Alfonso Cortez / Comunicador social
En los últimos años, la llegada de los sures fríos y lluviosos del invierno cruceño, está asociada a los libros, sus autores, las editoriales, las librerías, las bibliotecas y los cientos de miles de lectores que invaden los pasillos y stands de la fiesta de las letras en el campo ferial de Fexpocruz. Del 29 de mayo al 9 de junio de 2024 se llevará a cabo la 25ª Feria Internacional del Libro de Santa Cruz de la Sierra. La ocasión siempre genera reflexiones y debates sobre el acto de leer en la era de los audiovisuales, las redes sociales, la virtualidad y la inteligencia artificial.
Los padres de familia, imbuidos por la repercusión mediática del megaevento, y con un sentimiento de culpa porque quisieran convertir a sus hijos en grandes lectores y no saben qué hacer para conseguirlo, se acercan a conversar con autores, editores, pedagogos y otras especies parecidas, en busca de guías y consejos.
Mi experiencia como padre —y ahora, como abuelo—, me lleva a recordar la lectura que hacía con los míos —hijos y nieta— los minutos previos a despedirlos al mundo de lo onírico. En esos primeros años, de “contarles cuentos”, me convertía en un narrador de historias. Quizás, era una aptitud que desconocía, pero el placer del asombro que veía en sus tiernos rostros, me inspiraba a hacerlo. Esos pocos minutos compartidos de lectura dramatizada, con la finalidad de recrear el texto, me provocaban una felicidad indescriptible que esperaba con ansias.
En la televisión, las películas, los contenidos electrónicos y los audiovisuales en general, todo está dado, nada se conquista, todo se entrega masticado y resuelto (imagen, sonido, escenarios, música, ambientación…). En cambio, en la lectura hay que imaginar todo eso, la lectura es un acto de creación permanente. Por eso, en estas primeras experiencias del acto de leer, es importante la entonación, el volumen de la voz, los diferentes registros, los silencios, la dramatización que acompaña al relato.

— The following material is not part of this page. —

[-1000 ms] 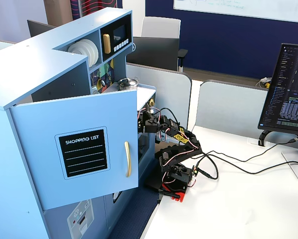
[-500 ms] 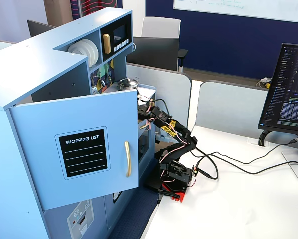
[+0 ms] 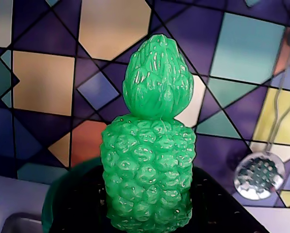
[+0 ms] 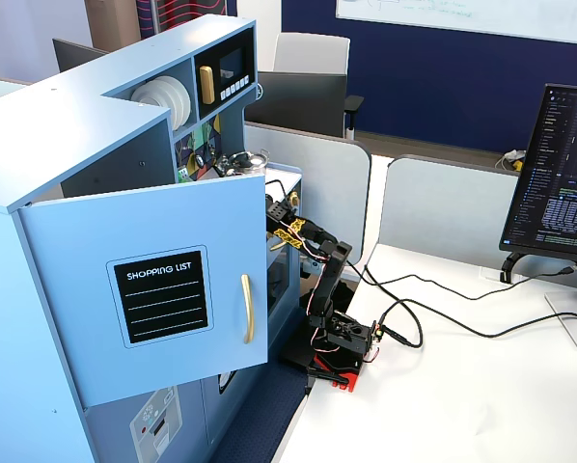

Cuando intentaba inventar —sobre la marcha—, una historia nueva inspirada en algunos de los libros leídos o en alguna vivencia cotidiana, debía concentrarme en los personajes, las situaciones, no confundir las relaciones o enlaces y repetir siempre los finales; porque, así sea medio dormidos, ellos seguían el hilo narrativo y se daban cuenta de mis chapucerías.
Las más de las veces, lo que me pedían era repetir la lectura de cuentos que ya habíamos leído hasta el cansancio. Ellos nunca se cansaban, querían el mismo cuento, una y otra vez. La repetición ayuda al aprendizaje. Los niños refuerzan las palabras e ideas a las que están expuestos, aprenden más sobre la historia y profundizan en su significado. Prefieren la familiaridad, en lugar de la novedad.
En esa etapa, en la que todavía no saben leer, somos responsables de exponerlos a la infinita diversidad de cosas y universos imaginarios, de sumergirlos en la soledad fabulosamente poblada de un lector, de acompañarlos y viajar juntos a mundos ficticios, de gozar con las aventuras de los protagonistas de un relato y de provocarles lo que se conoce como “el apetito del lector”. Uno puede percibir los primeros “síntomas de contagio”, cuando ellos —con el libro en sus manos—, fingen que descifran las palabras y las dicen en voz alta, se les siente la ansiedad por aprender a leer.
El silencio previo al inicio del relato cierra el alboroto y el ruido del día y nos sumerge en la magia que emana de los libros. Ese ritual de lectura de cada noche, al borde de sus camas, es un momento de intimidad sublime, casi un estado de gracia.
Esa ceremonia familiar que, hubiese querido sea eterna, llega un momento en que se acaba y es apenas un nostálgico recuerdo. De ese recuerdo nace este artículo y esperaría que también algunas respuestas, de las muchas preguntas que se harán en la feria del libro.